■ **DATASET SECTION**:
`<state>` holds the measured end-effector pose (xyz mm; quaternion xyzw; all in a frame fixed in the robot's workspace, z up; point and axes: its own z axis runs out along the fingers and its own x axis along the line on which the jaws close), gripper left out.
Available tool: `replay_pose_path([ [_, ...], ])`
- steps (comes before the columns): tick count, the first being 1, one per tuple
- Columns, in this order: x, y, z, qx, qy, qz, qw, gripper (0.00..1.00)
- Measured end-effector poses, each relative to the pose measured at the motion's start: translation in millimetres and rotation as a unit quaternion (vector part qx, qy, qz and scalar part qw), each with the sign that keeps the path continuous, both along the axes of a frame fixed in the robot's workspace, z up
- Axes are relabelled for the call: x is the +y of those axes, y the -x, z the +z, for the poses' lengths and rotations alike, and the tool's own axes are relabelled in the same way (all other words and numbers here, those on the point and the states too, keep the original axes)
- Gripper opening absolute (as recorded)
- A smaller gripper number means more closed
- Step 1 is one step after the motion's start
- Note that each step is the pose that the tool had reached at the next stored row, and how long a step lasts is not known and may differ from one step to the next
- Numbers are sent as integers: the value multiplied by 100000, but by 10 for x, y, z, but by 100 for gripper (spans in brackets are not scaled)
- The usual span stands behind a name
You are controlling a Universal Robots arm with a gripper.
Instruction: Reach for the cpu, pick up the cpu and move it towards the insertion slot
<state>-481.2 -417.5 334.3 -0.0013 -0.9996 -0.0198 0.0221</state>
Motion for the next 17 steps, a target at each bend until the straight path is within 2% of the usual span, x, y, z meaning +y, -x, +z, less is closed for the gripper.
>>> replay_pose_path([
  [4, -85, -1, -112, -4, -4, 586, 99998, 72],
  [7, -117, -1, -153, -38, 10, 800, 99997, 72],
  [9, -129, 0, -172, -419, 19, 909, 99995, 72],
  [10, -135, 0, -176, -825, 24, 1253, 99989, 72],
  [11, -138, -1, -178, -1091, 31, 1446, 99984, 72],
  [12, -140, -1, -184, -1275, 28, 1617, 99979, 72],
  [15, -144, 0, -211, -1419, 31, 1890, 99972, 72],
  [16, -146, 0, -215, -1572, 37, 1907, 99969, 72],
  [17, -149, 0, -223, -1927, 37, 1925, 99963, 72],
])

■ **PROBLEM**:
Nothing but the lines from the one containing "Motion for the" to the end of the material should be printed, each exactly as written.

■ **ANSWER FOR THE TASK**:
Motion for the next 17 steps, a target at each bend until the straight path is within 2% of the usual span, x, y, z meaning +y, -x, +z, less is closed for the gripper.
>>> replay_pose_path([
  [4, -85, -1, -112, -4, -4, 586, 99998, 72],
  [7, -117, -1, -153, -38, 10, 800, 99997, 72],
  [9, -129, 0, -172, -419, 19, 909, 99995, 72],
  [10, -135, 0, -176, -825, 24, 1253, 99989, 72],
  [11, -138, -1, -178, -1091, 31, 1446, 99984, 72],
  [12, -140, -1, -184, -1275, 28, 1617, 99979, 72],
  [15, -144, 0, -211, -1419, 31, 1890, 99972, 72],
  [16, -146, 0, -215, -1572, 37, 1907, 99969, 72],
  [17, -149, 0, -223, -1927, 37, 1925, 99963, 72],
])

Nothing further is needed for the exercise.